Kira Nam Greene, a Brooklyn-based painter with nearly 30 years of practice, describes her shift from food-based imagery to figurative portraiture focusing on women, minorities and immigrant perspectives. She outlines her mixed-media process—collage, ink, oil and pastel—driven by what she calls a “visual rhyming” that signals completion. Greene credits The Bennett Prize for validating her emerging portrait work, connecting her with a supportive cohort of ten women realist painters and providing a rare national traveling exhibition. She praises the prize’s founders for personal engagement and its broad definition of realism, which she says counters narrow market trends.

Original Description

Kira Nam Greene, whose work explores female sexuality, desire and control through figure and food still-life paintings, was a finalist for the inaugural Bennett Prize— a biennial award for women painters working in figurative realism.

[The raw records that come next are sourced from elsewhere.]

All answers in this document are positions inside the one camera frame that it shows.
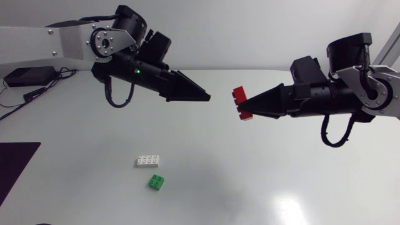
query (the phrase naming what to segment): black cable
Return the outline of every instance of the black cable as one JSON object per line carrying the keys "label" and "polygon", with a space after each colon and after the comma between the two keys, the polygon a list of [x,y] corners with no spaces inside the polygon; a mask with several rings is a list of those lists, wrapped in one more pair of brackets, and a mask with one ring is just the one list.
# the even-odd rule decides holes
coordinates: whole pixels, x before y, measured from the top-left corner
{"label": "black cable", "polygon": [[[17,108],[15,108],[15,109],[13,109],[12,111],[10,111],[10,112],[4,114],[3,116],[1,116],[1,117],[0,117],[0,121],[3,120],[3,119],[5,119],[6,117],[10,116],[11,114],[15,113],[16,111],[20,110],[21,108],[23,108],[23,107],[26,106],[27,104],[31,103],[32,101],[34,101],[34,100],[37,99],[38,97],[40,97],[40,96],[41,96],[42,94],[44,94],[46,91],[48,91],[49,89],[53,88],[53,87],[58,83],[58,81],[60,81],[61,79],[70,78],[71,76],[75,75],[76,72],[78,72],[77,69],[68,69],[68,68],[66,68],[66,67],[62,67],[62,68],[60,69],[60,71],[58,72],[58,76],[57,76],[55,79],[53,79],[53,80],[50,82],[49,86],[45,87],[45,88],[43,89],[43,91],[41,91],[39,94],[33,96],[32,98],[28,99],[26,102],[24,102],[24,103],[22,103],[22,104],[20,104],[20,105],[9,106],[9,107],[4,106],[4,107],[7,107],[7,108],[11,108],[11,107],[16,107],[16,106],[17,106]],[[63,76],[64,73],[71,73],[71,74],[68,75],[68,76]]]}
{"label": "black cable", "polygon": [[325,115],[324,121],[322,122],[322,127],[321,127],[321,138],[324,144],[327,146],[331,146],[333,148],[338,148],[341,147],[346,141],[348,141],[348,138],[350,136],[351,129],[353,128],[354,123],[357,120],[357,116],[355,114],[352,114],[349,120],[349,124],[347,125],[346,132],[344,133],[342,139],[338,141],[337,143],[331,143],[328,140],[328,137],[326,136],[328,133],[326,132],[326,129],[328,128],[329,124],[329,115]]}
{"label": "black cable", "polygon": [[369,99],[376,99],[378,92],[374,89],[371,84],[371,79],[368,76],[369,72],[369,48],[368,45],[364,45],[364,64],[360,69],[360,83],[364,91],[367,93]]}
{"label": "black cable", "polygon": [[126,105],[128,105],[129,102],[131,102],[132,96],[133,96],[133,90],[134,90],[135,84],[132,83],[131,84],[131,90],[129,92],[129,96],[128,98],[125,100],[125,102],[123,104],[115,104],[115,102],[113,102],[113,98],[111,97],[111,93],[113,91],[112,87],[111,87],[111,77],[107,77],[104,80],[104,93],[106,94],[106,99],[107,102],[115,108],[123,108]]}
{"label": "black cable", "polygon": [[117,19],[118,17],[119,14],[114,14],[111,16],[88,16],[81,18],[80,21],[107,21]]}

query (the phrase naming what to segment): white table
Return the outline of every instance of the white table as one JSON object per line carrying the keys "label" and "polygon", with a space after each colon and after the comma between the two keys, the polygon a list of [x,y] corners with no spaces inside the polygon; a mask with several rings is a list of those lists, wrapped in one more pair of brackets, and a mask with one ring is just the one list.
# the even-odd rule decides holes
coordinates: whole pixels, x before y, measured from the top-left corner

The Prize, now in its fifth cycle, was founded in 2018 by collectors Steven Alan Bennett and Dr. Elaine Melotti Schmidt with a straightforward mission: to help women painters achieve the kind of recognition that has historically gone to their male peers.
“By acknowledging the importance of women artists, The Bennett Prize is providing an antidote to what might be going on in the art market and the art world in general,” Nam Greene says. “I encourage emerging women painters to apply for the Bennett Prize. You meet 10 other amazing women artists… the diversity of the different practices will enrich your own art practice, but also your understanding of what realism is.”
The call for entries is open now. Ten finalists will be included in a group exhibition at the Muskegon Museum of Art in Michigan in spring 2027, where a winner and runner-up will be announced. The runner-up Dr. Elaine Melotti Schmidt Prize remains at $10,000.